Subscription to the print version: $39.95 Subscription to the iPad version: $234.53
http://runawayjuno.com/wp-content/uploads/2010/10/thumbs-up-low-res.jpg
― Katstack Katstack! (Whiney G. Weingarten), Friday, 31 December 2010 21:13 (fifteen years ago)
AYYYY WE MAKING INTERNET MONEY
http://www.gifsoup.com/webroot/animatedgifs/490177_o.gif
― Katstack Katstack! (Whiney G. Weingarten), Friday, 31 December 2010 21:14 (fifteen years ago)
alright enough
― J0rdan S., Friday, 31 December 2010 21:15 (fifteen years ago)
Anything related to Mexico in the past year's issues has been pretty compelling, mostly by William Finnegan and Alec Wilkinson. The Jane Mayer article about the Koch brothers and the discreet establishment of the tea party is definitely worth reading. This week's Gopnik piece on postmodern desserts is a good read, too.
― would like a calmer set (Eazy), Friday, 31 December 2010 21:39 (fifteen years ago)
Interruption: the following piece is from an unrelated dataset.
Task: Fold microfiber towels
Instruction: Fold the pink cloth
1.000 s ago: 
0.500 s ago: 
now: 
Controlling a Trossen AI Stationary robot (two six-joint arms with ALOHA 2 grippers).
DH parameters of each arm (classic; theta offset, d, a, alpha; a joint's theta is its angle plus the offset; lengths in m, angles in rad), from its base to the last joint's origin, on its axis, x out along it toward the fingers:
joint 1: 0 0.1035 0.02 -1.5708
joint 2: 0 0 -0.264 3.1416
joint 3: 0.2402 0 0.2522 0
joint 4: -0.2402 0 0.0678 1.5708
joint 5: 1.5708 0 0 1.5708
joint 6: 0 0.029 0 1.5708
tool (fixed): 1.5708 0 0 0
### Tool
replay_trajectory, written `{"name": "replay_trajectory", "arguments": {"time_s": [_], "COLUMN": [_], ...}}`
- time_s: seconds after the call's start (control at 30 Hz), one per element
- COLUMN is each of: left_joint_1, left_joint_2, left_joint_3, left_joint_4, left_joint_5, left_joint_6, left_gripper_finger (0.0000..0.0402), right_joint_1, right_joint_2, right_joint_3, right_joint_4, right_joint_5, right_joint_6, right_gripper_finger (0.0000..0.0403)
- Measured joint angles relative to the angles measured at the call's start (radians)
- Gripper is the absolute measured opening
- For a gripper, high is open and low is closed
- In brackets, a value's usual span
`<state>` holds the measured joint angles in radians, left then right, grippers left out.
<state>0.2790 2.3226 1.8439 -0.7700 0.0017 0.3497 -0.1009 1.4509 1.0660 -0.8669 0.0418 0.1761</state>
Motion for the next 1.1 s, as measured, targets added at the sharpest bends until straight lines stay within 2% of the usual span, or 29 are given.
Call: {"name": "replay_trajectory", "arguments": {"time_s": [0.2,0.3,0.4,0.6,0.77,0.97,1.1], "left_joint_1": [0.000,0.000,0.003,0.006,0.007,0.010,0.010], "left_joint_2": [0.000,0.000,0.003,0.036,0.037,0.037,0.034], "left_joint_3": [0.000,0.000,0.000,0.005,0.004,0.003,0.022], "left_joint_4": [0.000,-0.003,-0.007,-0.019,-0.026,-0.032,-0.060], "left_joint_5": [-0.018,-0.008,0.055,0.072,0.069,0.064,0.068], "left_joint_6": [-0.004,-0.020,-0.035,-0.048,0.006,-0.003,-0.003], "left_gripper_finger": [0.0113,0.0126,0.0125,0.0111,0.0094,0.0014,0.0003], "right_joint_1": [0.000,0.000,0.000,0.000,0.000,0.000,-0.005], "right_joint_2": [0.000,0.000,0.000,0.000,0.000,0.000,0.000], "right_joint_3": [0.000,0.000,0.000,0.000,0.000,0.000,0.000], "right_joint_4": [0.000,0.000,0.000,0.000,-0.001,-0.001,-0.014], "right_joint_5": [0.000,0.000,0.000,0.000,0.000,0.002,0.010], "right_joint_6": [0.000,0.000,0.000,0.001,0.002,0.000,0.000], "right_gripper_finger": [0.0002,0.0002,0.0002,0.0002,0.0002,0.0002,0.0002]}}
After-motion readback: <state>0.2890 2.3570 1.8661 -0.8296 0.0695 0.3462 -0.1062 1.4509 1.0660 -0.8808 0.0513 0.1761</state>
Date and month/description of the cover of the issues you're referring to would be helpful!
― gr8080, Friday, 31 December 2010 21:49 (fifteen years ago)
George Packer's essay on the decadence of the Senate was illuminating.
― Gus Van Sotosyn (Alfred, Lord Sotosyn), Friday, 31 December 2010 21:51 (fifteen years ago)
Oh, and, both from around August, the profiles of Gil-Scott Heron and John Lurie.
― would like a calmer set (Eazy), Friday, 31 December 2010 21:54 (fifteen years ago)
― Gus Van Sotosyn (Alfred, Lord Sotosyn), Friday, December 31, 2010 3:27 PM (1 hour ago) Bookmark Suggest Ban Permalink
^otm
― johnny crunch, Friday, 31 December 2010 21:56 (fifteen years ago)
links would be nice too
― Ismael Klata, Friday, 31 December 2010 21:58 (fifteen years ago)
recent fire:
Joyce Carol Oates, Personal History, “A Widow’s Story,” The New Yorker, December 13, 2010, p. 70
David Owen, Annals of Environmentalism, “The Efficiency Dilemma,” The New Yorker, December 20, 2010, p. 78
― johnny crunch, Friday, 31 December 2010 22:00 (fifteen years ago)
only abstracts are online for nonsubscribers for those i think
Some articles are popular enough to remain accessible to all (e.g. the Packer article on the Senate to which I linked above).
― Gus Van Sotosyn (Alfred, Lord Sotosyn), Friday, 31 December 2010 22:01 (fifteen years ago)
here's the one abt the koch bros - http://www.newyorker.com/reporting/2010/08/30/100830fa_fact_mayer
― just sayin, Friday, 31 December 2010 22:01 (fifteen years ago)
A thread like this for all (literary/current event) magazines would be pretty cool.
― Mordy, Friday, 31 December 2010 22:31 (fifteen years ago)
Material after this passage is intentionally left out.